Por GERMÁN AYALA OSORIO
Es muy llamativa la sospechosa preocupación de la Cancillería, el Defensor del Pueblo y el gobierno de Iván Duque por la suerte de los sicarios colombianos (llamados mercenarios) que participaron en el magnicidio del presidente de Haití.
Por supuesto que el Estado debe preocuparse por el bienestar de sus connacionales en el exterior, en particular por aquellos que hacen ingentes esfuerzos por sobrevivir en condiciones dignas, a veces con reglas de convivencia muy disímiles en sus patrones culturales.
Sobre el actuar de esos otros -por fortuna minoría- que salen a delinquir y a violar constituciones ajenas, los mecanismos de verificación para que tengan un juicio justo están garantizados mediante la presencia de los mismos cuerpos consulares del país involucrado. Hasta allí todo normal. Pero en el caso de los asesinos que hicieron parte de la operación sicarial que terminó con la muerte del mandatario de Haití, es evidente que estamos frente a una sobreactuación y un sospechoso interés por proteger a esos criminales.
De entrada, la intromisión de la Cancillería en el manejo personalizado del tema en cabeza de Marta Lucía Ramírez, indicaría que el cuerpo diplomático asentado en la isla caribeña no cuenta con la confianza suficiente para el gobierno de Colombia.
Se suma a la preocupación estatal por los ya célebres asesinos colombianos el senador uribista Ernesto Macías, quien propuso que fueran extraditados para que sean juzgados y se les aplique aquí, en la tierra de la máxima impunidad, las más altas condenas. ¿Sobre cuáles delitos…?
Hay algo que definitivamente no cuadra cuando se percibe que detrás del operativo para asesinar al presidente de Haití están comprometidos agentes militares y empresarios extranjeros, con aparentes conexiones con voceros y miembros del gobierno colombiano y del estamento militar. Verbi gratia, más de una foto de Antonio Intriago, contratante de los sicarios, con Iván Duque y con gente del Centro Democrático.

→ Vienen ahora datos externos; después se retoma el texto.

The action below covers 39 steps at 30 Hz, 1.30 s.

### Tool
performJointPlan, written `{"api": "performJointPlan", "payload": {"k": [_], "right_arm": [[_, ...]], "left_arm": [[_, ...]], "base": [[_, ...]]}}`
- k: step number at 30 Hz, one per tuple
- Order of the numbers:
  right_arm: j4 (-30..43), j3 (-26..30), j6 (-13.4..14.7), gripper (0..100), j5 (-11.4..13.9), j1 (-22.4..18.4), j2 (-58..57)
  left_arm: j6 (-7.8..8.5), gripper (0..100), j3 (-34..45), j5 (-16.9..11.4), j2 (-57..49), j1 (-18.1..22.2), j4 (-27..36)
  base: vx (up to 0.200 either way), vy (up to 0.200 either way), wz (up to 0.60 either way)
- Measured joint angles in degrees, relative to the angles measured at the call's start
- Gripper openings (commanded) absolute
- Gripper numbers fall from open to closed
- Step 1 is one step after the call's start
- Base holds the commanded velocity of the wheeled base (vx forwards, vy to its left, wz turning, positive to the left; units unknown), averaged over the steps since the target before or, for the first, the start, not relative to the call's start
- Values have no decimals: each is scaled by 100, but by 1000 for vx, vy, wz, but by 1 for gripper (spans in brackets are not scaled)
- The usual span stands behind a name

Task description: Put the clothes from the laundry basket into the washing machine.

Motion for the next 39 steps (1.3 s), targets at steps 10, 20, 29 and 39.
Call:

En síntesis, el interés por la vida y los derechos de esos asesinos a sueldo detenidos en Haití parecería poner en evidencia que desde el Gobierno de Colombia intentan ocultar el entramado criminal (de la extrema derecha latinoamericana) que hay detrás del magnicidio. O sea, estamos hablando de una actuación política que pondría una vez más en evidencia que Colombia es un Estado paramilitar que actúa soportado sobre un aparato mafioso, ejercido a la vez el papel de peligroso actor político para todo el hemisferio.
Los Estados y los ciudadanos están unidos por una serie de principios que aportan a la construcción de una relación que bien puede tornarse tensa, armónica o conflictiva. Cualquiera sea el talante de esa relación, la responsabilidad es compartida.
Para el caso colombiano, en virtud del ethos mafioso-paramilitar de las familias que han capturado el Estado para su beneficio, esa relación deviene tormentosa, compleja, llena de dudas y resquemores. ¿Con cuál autoridad moral llama la vicepresidente Martha Lucía Ramírez a que «los colombianos recuperen la confianza en el Estado, en el ejercicio de la política y en el buen manejo de la función pública”?
Las preocupaciones de Ramírez y de otros agentes estatales por el bienestar de los sicarios colombianos van, justamente, en la dirección contraria. Una cosa es preocuparse porque se les respeten sus derechos, que por supuesto los tienen, entre ellos a un juicio justo; y otra muy distinta es querer ocultar el entramado político-militar que está detrás de la operación que terminó con la vida del presidente haitiano.
Era desde todo punto de vista innecesario trasladar al Defensor del Pueblo Carlos Camargo a territorio haitiano, cuando aquí debe atender asuntos de mayor calado y calibre, por ejemplo los relacionados con el estallido social y la violación de los derechos humanos por parte de la Policía y el Esmad.
Sea como fuere, el tema se presta para que un día de estos un escritor imaginativo escriba una novela «basada en hechos reales» que lleve por título La canciller y los mercenarios.